Diabetic nephropathy (DN) is the most common cause of end-stage renal disease in industrialized countries, and most affected patients have type 2 diabetes. Podocyte injury and loss are considered critical in the development, and progression of DN. Several factors of the diabetic milieu are well known to impair function and survival of podocytes. However, the role of free fatty acids (FFAs), which are elevated in type 2 diabetes, and the role of their metabolism are just emerging in the pathogenesis of DN. FFAs were reported to regulate podocyte survival. Saturated FFAs, i.e. palmitic acid, were found to induce endoplasmic reticulum (ER) stress and podocyte death, whereas monounsaturated FFAs, i.e. palmitoleic acid or oleic acid, were protective.
The aims of the present study were to investigate whether FFA metabolism is regulated in glomeruli of type 2 diabetic patients with DN and whether regulation of FFA metabolism affects the susceptibility of podocytes towards palmitic acid. Particularly, I aimed to investigate whether regulation of fatty acid oxidation (FAO) modifies palmitic acid-induced podocyte death. As genome wide association studies suggest that acetyl CoA carboxylase (ACC) 2, an important enzyme in the regulation of FAO, is involved in the pathogenesis of DN, I performed detailed studies investigating the role of ACCs in podocytes. Furthermore, I explored the effect of palmitic acid on podocytes in combination with well-known proapoptotic stimuli of the diabetic milieu.
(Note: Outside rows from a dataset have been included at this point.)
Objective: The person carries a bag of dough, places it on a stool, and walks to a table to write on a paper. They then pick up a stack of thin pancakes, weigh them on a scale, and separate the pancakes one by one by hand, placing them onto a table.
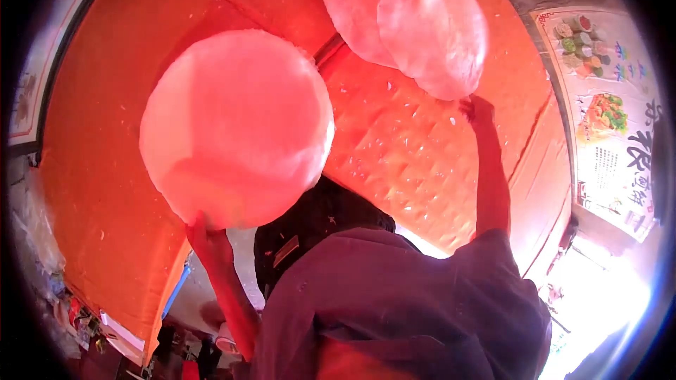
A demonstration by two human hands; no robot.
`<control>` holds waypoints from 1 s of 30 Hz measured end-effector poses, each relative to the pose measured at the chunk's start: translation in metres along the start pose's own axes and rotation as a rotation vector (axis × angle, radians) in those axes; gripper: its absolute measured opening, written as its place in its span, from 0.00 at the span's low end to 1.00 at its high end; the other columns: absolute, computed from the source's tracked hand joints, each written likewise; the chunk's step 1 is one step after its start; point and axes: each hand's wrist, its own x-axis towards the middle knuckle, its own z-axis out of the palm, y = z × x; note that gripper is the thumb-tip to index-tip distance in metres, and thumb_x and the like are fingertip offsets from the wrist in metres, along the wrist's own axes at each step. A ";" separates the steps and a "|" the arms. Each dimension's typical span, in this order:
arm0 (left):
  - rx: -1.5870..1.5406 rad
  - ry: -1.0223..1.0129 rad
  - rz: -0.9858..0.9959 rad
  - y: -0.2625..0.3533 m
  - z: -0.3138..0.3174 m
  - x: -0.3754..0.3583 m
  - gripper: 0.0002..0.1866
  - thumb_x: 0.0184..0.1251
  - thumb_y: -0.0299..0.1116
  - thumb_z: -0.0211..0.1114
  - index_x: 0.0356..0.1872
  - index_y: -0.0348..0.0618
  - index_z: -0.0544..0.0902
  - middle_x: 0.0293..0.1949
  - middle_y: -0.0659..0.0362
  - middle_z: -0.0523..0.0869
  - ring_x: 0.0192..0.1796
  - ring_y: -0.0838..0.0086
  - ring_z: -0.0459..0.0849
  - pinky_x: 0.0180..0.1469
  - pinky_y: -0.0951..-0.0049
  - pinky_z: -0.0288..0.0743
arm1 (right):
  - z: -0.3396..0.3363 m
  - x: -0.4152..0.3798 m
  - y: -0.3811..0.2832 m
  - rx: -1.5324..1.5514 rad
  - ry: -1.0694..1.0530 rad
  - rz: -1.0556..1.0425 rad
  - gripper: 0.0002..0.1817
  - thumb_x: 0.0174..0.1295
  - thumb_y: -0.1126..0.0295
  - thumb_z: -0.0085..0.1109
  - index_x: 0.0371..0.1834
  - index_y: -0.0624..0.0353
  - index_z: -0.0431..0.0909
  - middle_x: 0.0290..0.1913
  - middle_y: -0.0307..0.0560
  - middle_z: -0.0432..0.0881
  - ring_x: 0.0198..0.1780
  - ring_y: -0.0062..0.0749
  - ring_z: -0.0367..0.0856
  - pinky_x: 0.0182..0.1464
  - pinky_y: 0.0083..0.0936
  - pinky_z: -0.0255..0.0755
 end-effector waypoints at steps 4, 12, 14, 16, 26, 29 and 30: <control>0.099 -0.061 0.106 0.003 0.014 -0.001 0.20 0.72 0.33 0.53 0.61 0.37 0.69 0.55 0.57 0.77 0.56 0.69 0.77 0.53 0.65 0.76 | 0.064 -0.082 -0.001 -0.433 0.192 -0.407 0.11 0.62 0.65 0.64 0.41 0.61 0.79 0.27 0.43 0.80 0.24 0.26 0.79 0.22 0.20 0.69; 0.347 -0.032 0.123 -0.002 0.032 0.021 0.23 0.70 0.33 0.60 0.62 0.31 0.70 0.45 0.57 0.80 0.42 0.75 0.82 0.44 0.74 0.78 | 0.297 -0.334 0.023 -0.541 -1.261 -0.861 0.23 0.53 0.64 0.71 0.52 0.59 0.78 0.38 0.44 0.81 0.36 0.23 0.78 0.39 0.24 0.75; 0.283 -0.069 0.165 0.003 0.041 0.018 0.24 0.70 0.35 0.62 0.61 0.30 0.70 0.42 0.57 0.81 0.40 0.74 0.83 0.43 0.74 0.79 | 0.319 -0.365 0.026 -0.566 -1.374 -1.030 0.26 0.50 0.63 0.72 0.52 0.60 0.78 0.39 0.47 0.82 0.37 0.27 0.79 0.41 0.25 0.76; 0.179 -0.026 0.126 0.002 0.034 0.015 0.24 0.70 0.36 0.62 0.60 0.30 0.71 0.42 0.57 0.81 0.40 0.74 0.84 0.43 0.74 0.79 | 0.328 -0.380 0.022 -0.733 -1.474 -1.002 0.26 0.50 0.62 0.72 0.51 0.62 0.79 0.39 0.49 0.83 0.37 0.30 0.81 0.42 0.27 0.76; 0.235 0.169 0.088 -0.005 0.024 0.013 0.13 0.61 0.26 0.60 0.47 0.35 0.78 0.34 0.61 0.80 0.35 0.77 0.80 0.37 0.76 0.78 | 0.337 -0.352 0.057 -0.597 -1.301 -0.539 0.14 0.58 0.64 0.61 0.35 0.67 0.81 0.27 0.48 0.83 0.33 0.25 0.81 0.36 0.28 0.75; 0.313 0.205 0.082 -0.009 0.019 0.016 0.10 0.61 0.28 0.58 0.43 0.39 0.79 0.34 0.62 0.80 0.35 0.78 0.79 0.35 0.76 0.76 | 0.346 -0.376 0.088 -0.880 -1.267 -1.204 0.18 0.57 0.57 0.55 0.25 0.63 0.81 0.26 0.60 0.81 0.30 0.51 0.84 0.35 0.42 0.77; 0.313 0.190 0.078 -0.012 0.013 0.018 0.09 0.63 0.30 0.58 0.43 0.41 0.79 0.35 0.62 0.81 0.35 0.78 0.80 0.35 0.76 0.76 | 0.347 -0.376 0.087 -0.851 -1.296 -1.108 0.17 0.56 0.57 0.57 0.26 0.63 0.81 0.26 0.59 0.81 0.30 0.48 0.83 0.36 0.40 0.76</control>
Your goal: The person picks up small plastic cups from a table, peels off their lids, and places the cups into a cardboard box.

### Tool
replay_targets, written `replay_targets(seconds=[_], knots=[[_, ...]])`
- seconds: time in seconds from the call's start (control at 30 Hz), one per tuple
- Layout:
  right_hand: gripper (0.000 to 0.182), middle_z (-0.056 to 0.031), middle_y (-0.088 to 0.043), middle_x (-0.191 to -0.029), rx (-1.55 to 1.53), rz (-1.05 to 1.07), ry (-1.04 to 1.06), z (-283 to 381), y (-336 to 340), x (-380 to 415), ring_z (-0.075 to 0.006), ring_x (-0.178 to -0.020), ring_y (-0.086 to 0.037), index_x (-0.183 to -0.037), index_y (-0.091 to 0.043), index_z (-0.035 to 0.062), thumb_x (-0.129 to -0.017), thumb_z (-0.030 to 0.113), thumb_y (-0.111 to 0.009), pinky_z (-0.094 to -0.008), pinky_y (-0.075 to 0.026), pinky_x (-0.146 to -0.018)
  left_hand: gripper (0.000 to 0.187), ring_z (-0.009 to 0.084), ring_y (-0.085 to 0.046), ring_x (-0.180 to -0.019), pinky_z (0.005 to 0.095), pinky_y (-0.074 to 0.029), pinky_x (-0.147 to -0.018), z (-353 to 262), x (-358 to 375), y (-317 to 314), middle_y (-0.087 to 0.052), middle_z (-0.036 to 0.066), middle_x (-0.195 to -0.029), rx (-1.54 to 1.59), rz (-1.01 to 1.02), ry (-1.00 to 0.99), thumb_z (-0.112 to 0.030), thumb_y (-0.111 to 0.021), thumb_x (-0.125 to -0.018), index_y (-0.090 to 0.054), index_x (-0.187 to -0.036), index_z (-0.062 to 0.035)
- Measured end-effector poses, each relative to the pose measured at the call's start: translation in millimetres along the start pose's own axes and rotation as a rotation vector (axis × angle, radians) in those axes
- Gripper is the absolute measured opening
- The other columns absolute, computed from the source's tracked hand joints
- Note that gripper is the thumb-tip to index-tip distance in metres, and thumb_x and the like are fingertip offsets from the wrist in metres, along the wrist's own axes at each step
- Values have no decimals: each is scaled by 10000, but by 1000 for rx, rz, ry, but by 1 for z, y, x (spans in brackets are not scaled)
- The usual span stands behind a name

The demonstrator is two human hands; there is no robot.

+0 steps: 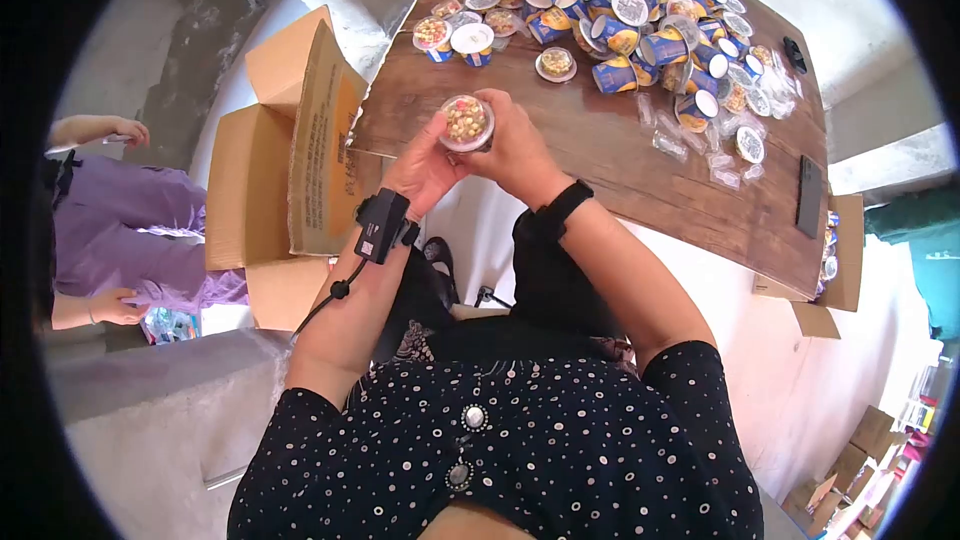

The present study uncovered that palmitic acid can aggravate the toxicity of other factors which are known to be important in the pathogenesis of DN and which are considered to cause podocyte loss. In particular the toxicity of high glucose concentrations and transforming growth factor (TGF)-β are substantially increased by palmitic acid, whereas the effect of palmitic acid on tumor necrosis factor (TNF)-α induced podocyte death is discret.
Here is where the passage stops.